- **Aim of the exercise**
Repeat verbatim, and only, the lines of the data below, beginning at the line that contains "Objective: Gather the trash" and stopping after the line that contains "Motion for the".

- **Dataset extract**
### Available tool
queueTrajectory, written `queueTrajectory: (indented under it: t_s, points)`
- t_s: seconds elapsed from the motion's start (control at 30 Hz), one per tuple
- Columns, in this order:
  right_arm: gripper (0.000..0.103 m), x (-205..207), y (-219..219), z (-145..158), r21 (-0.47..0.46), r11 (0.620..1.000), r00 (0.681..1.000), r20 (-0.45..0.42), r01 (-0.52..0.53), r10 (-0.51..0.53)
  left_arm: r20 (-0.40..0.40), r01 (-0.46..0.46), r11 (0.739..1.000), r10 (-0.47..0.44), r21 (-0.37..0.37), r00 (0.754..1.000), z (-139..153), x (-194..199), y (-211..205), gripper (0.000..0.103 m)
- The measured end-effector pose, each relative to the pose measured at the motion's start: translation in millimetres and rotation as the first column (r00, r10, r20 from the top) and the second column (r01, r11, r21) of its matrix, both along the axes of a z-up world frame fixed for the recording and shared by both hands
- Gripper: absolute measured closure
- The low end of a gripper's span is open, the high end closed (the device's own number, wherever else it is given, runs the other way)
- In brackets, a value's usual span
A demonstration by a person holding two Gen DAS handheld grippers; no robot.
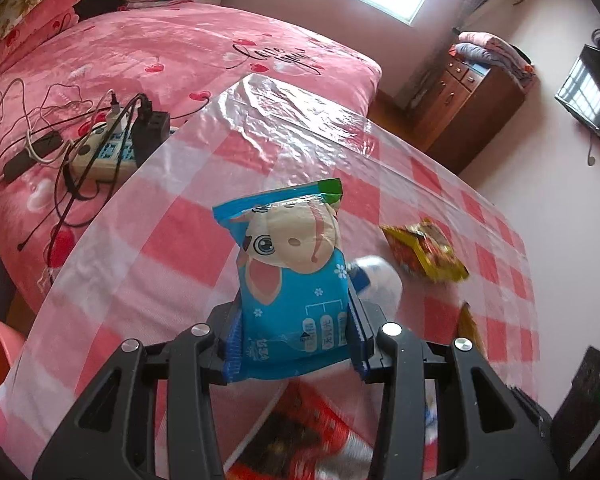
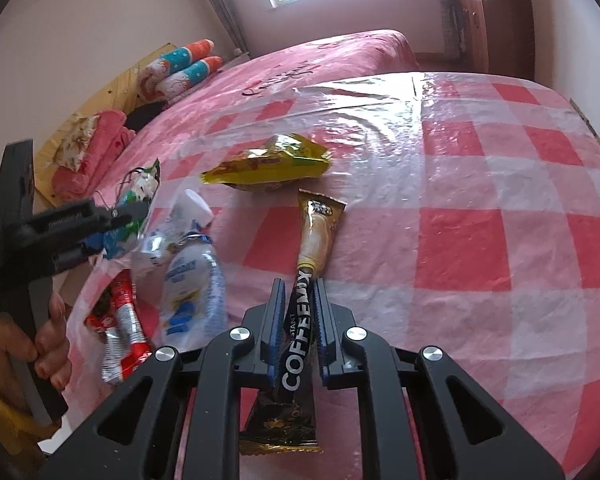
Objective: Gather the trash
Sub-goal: 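Lift the blue snack pack and COFFEE stick off the table with both tools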
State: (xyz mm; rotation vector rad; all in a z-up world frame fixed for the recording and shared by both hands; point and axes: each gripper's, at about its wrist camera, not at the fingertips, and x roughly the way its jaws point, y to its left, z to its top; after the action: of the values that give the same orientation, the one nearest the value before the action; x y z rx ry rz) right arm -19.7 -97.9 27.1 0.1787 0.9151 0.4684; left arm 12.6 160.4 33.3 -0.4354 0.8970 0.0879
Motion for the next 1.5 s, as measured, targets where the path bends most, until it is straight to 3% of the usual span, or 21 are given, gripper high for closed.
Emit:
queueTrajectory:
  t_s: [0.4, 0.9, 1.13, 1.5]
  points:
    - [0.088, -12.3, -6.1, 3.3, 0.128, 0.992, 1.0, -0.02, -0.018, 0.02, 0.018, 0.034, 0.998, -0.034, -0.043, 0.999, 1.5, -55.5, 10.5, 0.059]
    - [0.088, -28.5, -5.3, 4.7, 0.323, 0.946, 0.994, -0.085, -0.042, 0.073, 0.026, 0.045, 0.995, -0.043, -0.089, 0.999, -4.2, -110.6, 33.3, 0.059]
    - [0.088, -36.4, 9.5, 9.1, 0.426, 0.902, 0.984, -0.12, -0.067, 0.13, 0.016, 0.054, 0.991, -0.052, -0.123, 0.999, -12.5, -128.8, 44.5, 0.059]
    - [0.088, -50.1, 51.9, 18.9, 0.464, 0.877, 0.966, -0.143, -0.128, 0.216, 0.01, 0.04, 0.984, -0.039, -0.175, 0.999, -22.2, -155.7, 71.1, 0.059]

- **Response below**
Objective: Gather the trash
Sub-goal: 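Lift the blue snack pack and COFFEE stick off the table with both tools
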State: (xyz mm; rotation vector rad; all in a z-up world frame fixed for the recording and shared by both hands; point and axes: each gripper's, at about its wrist camera, not at the fingertips, and x roughly the way its jaws point, y to its left, z to its top; after the action: of the values that give the same orientation, the one nearest the value before the action; x y z rx ry rz) right arm -19.7 -97.9 27.1 0.1787 0.9151 0.4684; left arm 12.6 160.4 33.3 -0.4354 0.8970 0.0879
Motion for the next 1.5 s, as measured, targets where the path bends most, until it is straight to 3% of the usual span, or 21 are given, gripper high for closed.

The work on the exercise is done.